Associative Caches
A fully-associative (FA) cache has a tag comparator for each cache line. So the tag field of every cache line in a FA cache is compared with the tag field of the incoming address. Since all cache lines are searched, a particular memory location can be held in any cache line, which eliminates the problems of address conflicts causing conflict misses. The cache shown here can hold 4 different 4-word blocks, regardless of their address. The example from the end of the previous segment required a cache that could hold two 3-word blocks, one for the instructions in the loop, and one for the data words. This FA cache would use two of its cache lines to perform that task and achieve a 100% hit ratio regardless of the addresses of the instruction and data blocks.
FA caches are very flexible and have high hit ratios for most applications. Their only downside is cost: the inclusion of a tag comparator for each cache line to implement the parallel search for a tag match adds substantially the amount of circuitry required when there are many cache lines. Even the use of hybrid storage/comparison circuitry, called a content-addressable memory, doesn’t make a big dent in the overall cost of a FA cache.
DM caches searched only a single cache line. FA caches search all cache lines. Is there a happy middle ground where some small number of cache lines are searched in parallel?
Replacement Policies
There’s one final issue to resolve associative caches. When there’s a cache miss, which cache line should be chosen to hold the data that will be fetched from main memory? That’s not an issue with DM caches, since each data block can only be held in one particular cache line, determined by its address. But in N-way SA caches, there are N possible cache lines to choose from, one in each of the ways. And in a FA cache, any of the cache lines can be chosen.
So, how to choose? Our goal is to choose to replace the contents of the cache line which will minimize the impact on the hit ratio in the future.

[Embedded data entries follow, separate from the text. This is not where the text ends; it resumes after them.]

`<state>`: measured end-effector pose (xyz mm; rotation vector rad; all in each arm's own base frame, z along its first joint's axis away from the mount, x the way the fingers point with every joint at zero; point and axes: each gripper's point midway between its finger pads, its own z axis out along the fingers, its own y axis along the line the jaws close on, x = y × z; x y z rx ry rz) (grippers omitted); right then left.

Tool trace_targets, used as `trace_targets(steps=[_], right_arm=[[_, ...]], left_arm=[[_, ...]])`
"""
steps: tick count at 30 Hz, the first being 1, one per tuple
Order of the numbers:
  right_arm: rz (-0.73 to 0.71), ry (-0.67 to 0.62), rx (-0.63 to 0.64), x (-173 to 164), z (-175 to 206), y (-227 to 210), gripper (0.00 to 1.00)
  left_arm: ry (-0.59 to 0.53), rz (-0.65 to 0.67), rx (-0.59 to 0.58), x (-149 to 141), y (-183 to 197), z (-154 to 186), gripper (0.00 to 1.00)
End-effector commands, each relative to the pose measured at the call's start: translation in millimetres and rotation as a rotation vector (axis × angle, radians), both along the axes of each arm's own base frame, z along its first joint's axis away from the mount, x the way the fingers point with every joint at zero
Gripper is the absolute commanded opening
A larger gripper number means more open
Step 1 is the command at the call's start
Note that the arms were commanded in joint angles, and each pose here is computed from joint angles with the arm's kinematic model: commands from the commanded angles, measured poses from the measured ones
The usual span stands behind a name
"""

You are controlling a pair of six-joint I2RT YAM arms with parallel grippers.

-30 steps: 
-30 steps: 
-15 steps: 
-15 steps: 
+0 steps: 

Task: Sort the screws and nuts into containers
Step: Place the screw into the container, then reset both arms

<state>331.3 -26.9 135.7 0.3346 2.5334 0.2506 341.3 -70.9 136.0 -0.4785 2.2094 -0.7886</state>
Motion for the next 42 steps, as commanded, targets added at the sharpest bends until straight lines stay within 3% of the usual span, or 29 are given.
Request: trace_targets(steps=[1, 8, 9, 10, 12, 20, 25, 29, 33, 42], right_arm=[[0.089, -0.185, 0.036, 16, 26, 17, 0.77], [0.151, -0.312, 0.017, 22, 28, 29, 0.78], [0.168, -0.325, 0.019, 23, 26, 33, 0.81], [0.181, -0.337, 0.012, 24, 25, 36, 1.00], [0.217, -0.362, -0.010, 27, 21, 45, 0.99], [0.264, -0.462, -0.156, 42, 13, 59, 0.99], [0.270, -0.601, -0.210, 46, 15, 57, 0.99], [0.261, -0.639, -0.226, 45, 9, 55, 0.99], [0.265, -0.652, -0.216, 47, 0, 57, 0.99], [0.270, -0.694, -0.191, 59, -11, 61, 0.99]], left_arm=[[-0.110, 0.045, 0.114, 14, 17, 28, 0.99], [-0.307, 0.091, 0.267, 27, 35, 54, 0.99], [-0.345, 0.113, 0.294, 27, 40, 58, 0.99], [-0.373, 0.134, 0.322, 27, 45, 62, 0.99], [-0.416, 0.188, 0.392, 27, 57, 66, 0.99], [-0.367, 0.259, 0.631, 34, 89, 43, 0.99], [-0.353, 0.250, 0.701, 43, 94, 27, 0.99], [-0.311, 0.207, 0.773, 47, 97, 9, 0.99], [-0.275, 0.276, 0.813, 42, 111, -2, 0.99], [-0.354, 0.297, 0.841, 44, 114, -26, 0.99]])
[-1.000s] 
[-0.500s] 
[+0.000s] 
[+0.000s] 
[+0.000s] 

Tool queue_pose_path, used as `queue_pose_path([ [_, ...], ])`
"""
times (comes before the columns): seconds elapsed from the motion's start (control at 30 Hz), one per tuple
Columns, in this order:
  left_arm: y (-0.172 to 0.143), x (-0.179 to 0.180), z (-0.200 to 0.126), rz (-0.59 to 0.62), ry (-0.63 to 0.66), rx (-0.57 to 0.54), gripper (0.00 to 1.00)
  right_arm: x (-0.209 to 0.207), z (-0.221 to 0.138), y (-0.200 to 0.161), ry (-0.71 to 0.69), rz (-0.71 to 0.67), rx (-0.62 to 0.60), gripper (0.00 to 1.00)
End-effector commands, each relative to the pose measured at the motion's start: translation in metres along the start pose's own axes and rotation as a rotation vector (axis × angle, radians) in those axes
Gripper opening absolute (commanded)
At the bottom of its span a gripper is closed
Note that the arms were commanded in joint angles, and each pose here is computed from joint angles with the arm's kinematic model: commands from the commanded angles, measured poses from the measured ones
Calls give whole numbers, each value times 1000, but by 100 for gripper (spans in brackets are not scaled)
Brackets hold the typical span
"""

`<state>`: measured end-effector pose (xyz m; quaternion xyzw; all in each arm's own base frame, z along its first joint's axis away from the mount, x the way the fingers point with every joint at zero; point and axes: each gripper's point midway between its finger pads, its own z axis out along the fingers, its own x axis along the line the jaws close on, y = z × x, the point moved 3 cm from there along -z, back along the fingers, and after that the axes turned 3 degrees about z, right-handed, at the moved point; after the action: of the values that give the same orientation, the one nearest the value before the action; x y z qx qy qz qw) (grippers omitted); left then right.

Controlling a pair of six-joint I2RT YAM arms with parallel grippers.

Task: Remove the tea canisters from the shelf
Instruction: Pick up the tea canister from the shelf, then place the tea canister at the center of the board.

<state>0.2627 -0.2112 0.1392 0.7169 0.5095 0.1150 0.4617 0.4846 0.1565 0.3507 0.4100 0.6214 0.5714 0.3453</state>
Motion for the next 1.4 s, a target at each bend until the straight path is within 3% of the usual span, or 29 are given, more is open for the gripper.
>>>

The optimal choice is to replace the block that is accessed furthest in the future (or perhaps is never accessed again). But that requires knowing the future…
Here’s an idea: let’s predict future accesses by looking at recent accesses and applying the principle of locality. If a block has not been recently accessed, it’s less likely to be accessed in the near future.
That suggests the least-recently-used replacement strategy, usually referred to as LRU: replace the block that was accessed furthest in the past. LRU works well in practice, but requires us to keep a list ordered by last use for each set of cache lines, which would need to be updated on each cache access. When we needed to choose which member of a set to replace, we’d choose the last cache line on this list. For an 8-way SA cache there are 8! possible orderings, so we’d need log2(8!) = 16 state bits to encode the current ordering. The logic to update these state bits on each access isn’t cheap; basically you need a lookup table to map the current 16-bit value to the next 16-bit value. So most caches implement an approximation to LRU where the update function is much simpler to compute.
There are other possible replacement policies: First-in, first-out, where the oldest cache line is replaced regardless of when it was last accessed. And Random, where some sort of pseudo-random number generator is used to select the replacement.
All replacement strategies except for random can be defeated. If you know a cache’s replacement strategy you can design a program that will have an abysmal hit rate by accessing addresses you know the cache just replaced. I’m not sure I care about how well a program designed to get bad performance runs on my system, but the point is that most replacement strategies will occasionally cause a particular program to execute much more slowly than expected.
When all is said and done, an LRU replacement strategy or a close approximation is a reasonable choice.